L’ANTS victime d’une fuite de 11 millions de données et de huit ans d’atermoiement de l’État français ?
Publié le 24 avril 2026 à 13:30 par Magazine En-Contact
Il existe une base dédiée à la lutte contre la fraude documentaire : DOCVERIF. Créée par arrêté en août 2016, elle permet à la police et à la gendarmerie de vérifier si un numéro de CNI ou de passeport est valide, invalide ou inconnu. Pour quelles raisons l’Etat français a-t-il mis huit ans à en ouvrir l’accès, au regard des millions de fraudes ? Récemment nommée à la tête de l’ANTS, Julie Mercier va devoir mettre les bouchées doubles. Un CTO a décidé de lui faciliter le travail.

Le contexte : 80% des Français ont vu leurs données personnelles diffusées, volées, vendues, ce qui augure d’une massification des fraudes à venir.
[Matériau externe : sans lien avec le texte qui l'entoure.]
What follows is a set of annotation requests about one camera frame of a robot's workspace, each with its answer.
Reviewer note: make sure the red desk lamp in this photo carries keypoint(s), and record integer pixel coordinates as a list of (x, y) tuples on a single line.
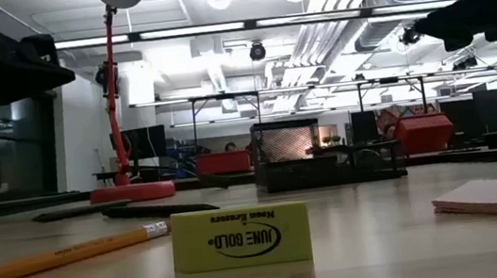
[(131, 192)]

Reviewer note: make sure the yellow pencil with eraser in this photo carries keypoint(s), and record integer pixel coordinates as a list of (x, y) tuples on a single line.
[(54, 258)]

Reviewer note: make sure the black pen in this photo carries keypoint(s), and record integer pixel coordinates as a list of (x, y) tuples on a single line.
[(157, 210), (77, 211)]

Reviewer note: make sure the person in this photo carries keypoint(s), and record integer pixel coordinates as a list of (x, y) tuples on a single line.
[(231, 147)]

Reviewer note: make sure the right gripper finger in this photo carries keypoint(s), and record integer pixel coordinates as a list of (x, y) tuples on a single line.
[(460, 42), (476, 16)]

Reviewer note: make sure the black ceiling spotlight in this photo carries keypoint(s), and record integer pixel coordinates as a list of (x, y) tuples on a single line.
[(410, 36), (258, 51)]

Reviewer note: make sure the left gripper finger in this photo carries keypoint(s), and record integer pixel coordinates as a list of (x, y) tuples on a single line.
[(22, 79)]

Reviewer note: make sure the black metal rig frame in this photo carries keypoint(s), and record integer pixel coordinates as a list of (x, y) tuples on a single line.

La quasi-totalité de la population française a vu, depuis un an, ses données personnelles exposées et vendues. Alors que des solutions techniques existent pour corriger la vulnérabilité de type IDOR qui a provoqué la fuite au sein de l’agence qui délivre les permis de conduire, les cartes grises etc, depuis Charleville-Mézières et la Tour Montparnasse, il a fallu huit ans au ministère de l’Intérieur et à ses satellites pour ouvrir les API utiles.